How I do Proofs - duck
http://bentilly.blogspot.com/2011/01/how-i-do-proofs.html
======
lkozma
Nice writeup, certainly helps in organizing your thoughts.

It reminded me of the Feynman method a bit though :)

1\. Write down the problem.

2\. Think real hard.

3\. Write down the solution.

More seriously, the classic book by Gy.
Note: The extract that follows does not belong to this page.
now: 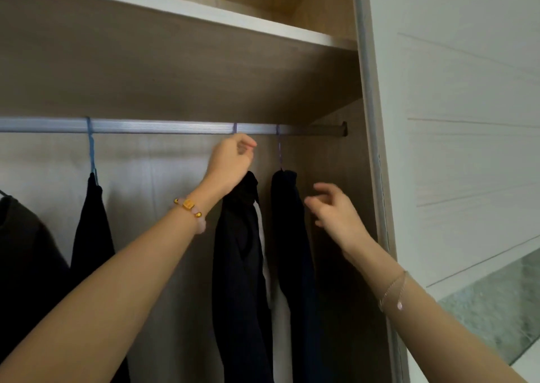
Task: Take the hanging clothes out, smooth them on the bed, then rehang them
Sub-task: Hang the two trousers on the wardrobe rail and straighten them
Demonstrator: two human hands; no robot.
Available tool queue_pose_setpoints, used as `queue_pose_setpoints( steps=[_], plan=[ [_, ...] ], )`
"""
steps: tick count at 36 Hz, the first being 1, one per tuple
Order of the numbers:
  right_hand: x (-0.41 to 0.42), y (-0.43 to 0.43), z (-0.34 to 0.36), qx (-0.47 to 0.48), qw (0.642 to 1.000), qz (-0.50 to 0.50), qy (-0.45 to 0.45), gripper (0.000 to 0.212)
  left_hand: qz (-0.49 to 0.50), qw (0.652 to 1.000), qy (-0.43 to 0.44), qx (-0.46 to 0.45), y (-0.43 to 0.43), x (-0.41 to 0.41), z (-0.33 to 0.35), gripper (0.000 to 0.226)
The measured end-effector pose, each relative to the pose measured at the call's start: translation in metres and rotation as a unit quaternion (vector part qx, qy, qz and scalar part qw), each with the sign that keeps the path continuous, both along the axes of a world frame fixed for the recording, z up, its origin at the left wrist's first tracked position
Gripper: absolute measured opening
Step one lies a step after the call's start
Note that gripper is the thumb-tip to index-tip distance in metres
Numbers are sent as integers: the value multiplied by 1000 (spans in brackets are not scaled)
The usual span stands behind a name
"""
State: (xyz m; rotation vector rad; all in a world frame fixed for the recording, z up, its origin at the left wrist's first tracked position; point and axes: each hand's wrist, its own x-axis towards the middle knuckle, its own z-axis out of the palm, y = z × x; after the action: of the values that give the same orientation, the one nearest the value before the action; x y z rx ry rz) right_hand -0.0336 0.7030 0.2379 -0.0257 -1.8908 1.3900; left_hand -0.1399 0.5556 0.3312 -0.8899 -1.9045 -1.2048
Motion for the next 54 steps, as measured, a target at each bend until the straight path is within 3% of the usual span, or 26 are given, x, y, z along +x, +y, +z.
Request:
queue_pose_setpoints(
  steps=[3, 5, 8, 12, 17, 22, 27, 39, 47, 54],
  plan=[
    [-8, -5, 27, 91, 992, -84, 39, 56, 73, 996, 31, -37, -17, -9, 3, 30],
    [-19, -7, 40, 142, 983, -111, 30, 62, 103, 989, -55, -95, -23, -19, 1, 48],
    [-39, -9, 52, 174, 979, -102, -29, 71, 35, 963, -256, -83, -29, -24, -9, 72],
    [-59, -11, 57, 194, 971, -90, -109, 70, -65, 925, -368, -73, -33, -23, -24, 63],
    [-65, -6, 57, 154, 976, -85, -126, 59, -131, 925, -355, 13, -25, -20, -31, 26],
    [-64, 0, 59, 98, 988, -46, -111, 55, -92, 935, -338, 57, -29, -21, -30, 36],
    [-62, 4, 59, 66, 992, -2, -104, 59, -47, 946, -311, 72, -38, -22, -29, 30],
    [-54, -30, 54, 104, 987, 79, -95, 56, -6, 941, -303, 148, -110, -7, -37, 37],
    [-57, -46, 50, 112, 988, 82, -71, 52, 19, 945, -297, 135, -124, 14, -35, 35],
    [-62, -28, 44, 158, 985, 7, -73, 50, -22, 934, -309, 176, -111, 39, -38, 29]
  ],
)
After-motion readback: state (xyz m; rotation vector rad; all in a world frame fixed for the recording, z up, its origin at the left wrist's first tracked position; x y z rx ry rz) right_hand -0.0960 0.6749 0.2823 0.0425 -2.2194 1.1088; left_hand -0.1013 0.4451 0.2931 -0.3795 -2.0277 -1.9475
Polya "How to solve it" is also very
useful:

[http://www.amazon.com/How-Solve-Aspect-Mathematical-
Method/d...](http://www.amazon.com/How-Solve-Aspect-Mathematical-
Method/dp/0691023565) (non-affiliate)

[http://www.amazon.com/How-Solve-Aspect-Mathematical-
Method/d...](http://www.amazon.com/How-Solve-Aspect-Mathematical-
Method/dp/0691023565?tag=laszkozm-20) (affiliate)

------
euccastro
As a neophyte, the only thing I find missing is proof by cases, exhaustive
proof (sometimes there are just a few cases that can be trivially proven
separately, yet a comprehensive proof is elusive), and (while it's a bit
tangential) a couple tips on how to read others' proofs (e.g., what do things
like "clearly" and "without loss of generality" precisely mean in this
context, and what to do when you encounter them).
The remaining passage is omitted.